→ Work to be completed
Copy the listing that follows, line for line, without a single difference.

→ Data below
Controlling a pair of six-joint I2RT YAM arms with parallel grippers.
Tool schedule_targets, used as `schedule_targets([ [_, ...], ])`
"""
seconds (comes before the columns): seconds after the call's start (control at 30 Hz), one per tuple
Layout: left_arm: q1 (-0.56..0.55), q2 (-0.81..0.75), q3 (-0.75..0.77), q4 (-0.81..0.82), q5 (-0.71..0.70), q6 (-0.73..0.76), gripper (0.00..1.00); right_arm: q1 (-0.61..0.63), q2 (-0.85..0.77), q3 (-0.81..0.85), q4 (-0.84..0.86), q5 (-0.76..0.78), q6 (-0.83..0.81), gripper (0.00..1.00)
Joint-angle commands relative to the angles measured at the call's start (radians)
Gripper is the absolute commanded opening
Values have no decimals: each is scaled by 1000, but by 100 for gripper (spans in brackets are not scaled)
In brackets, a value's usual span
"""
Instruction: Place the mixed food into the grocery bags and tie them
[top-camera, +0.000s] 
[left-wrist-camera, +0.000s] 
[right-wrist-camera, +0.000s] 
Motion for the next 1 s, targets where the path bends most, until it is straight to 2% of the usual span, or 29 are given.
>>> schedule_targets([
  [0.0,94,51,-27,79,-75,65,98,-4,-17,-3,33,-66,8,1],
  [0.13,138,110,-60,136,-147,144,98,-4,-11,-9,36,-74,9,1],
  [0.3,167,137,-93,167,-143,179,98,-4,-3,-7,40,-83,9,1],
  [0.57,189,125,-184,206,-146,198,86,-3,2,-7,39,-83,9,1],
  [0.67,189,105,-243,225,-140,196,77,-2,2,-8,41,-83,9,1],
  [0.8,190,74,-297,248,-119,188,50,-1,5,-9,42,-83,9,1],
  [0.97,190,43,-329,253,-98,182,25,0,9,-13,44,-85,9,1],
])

→ Task answer
Controlling a pair of six-joint I2RT YAM arms with parallel grippers.
Tool schedule_targets, used as `schedule_targets([ [_, ...], ])`
"""
seconds (comes before the columns): seconds after the call's start (control at 30 Hz), one per tuple
Layout: left_arm: q1 (-0.56..0.55), q2 (-0.81..0.75), q3 (-0.75..0.77), q4 (-0.81..0.82), q5 (-0.71..0.70), q6 (-0.73..0.76), gripper (0.00..1.00); right_arm: q1 (-0.61..0.63), q2 (-0.85..0.77), q3 (-0.81..0.85), q4 (-0.84..0.86), q5 (-0.76..0.78), q6 (-0.83..0.81), gripper (0.00..1.00)
Joint-angle commands relative to the angles measured at the call's start (radians)
Gripper is the absolute commanded opening
Values have no decimals: each is scaled by 1000, but by 100 for gripper (spans in brackets are not scaled)
In brackets, a value's usual span
"""
Instruction: Place the mixed food into the grocery bags and tie them
[top-camera, +0.000s] 
[left-wrist-camera, +0.000s] 
[right-wrist-camera, +0.000s] 
Motion for the next 1 s, targets where the path bends most, until it is straight to 2% of the usual span, or 29 are given.
>>> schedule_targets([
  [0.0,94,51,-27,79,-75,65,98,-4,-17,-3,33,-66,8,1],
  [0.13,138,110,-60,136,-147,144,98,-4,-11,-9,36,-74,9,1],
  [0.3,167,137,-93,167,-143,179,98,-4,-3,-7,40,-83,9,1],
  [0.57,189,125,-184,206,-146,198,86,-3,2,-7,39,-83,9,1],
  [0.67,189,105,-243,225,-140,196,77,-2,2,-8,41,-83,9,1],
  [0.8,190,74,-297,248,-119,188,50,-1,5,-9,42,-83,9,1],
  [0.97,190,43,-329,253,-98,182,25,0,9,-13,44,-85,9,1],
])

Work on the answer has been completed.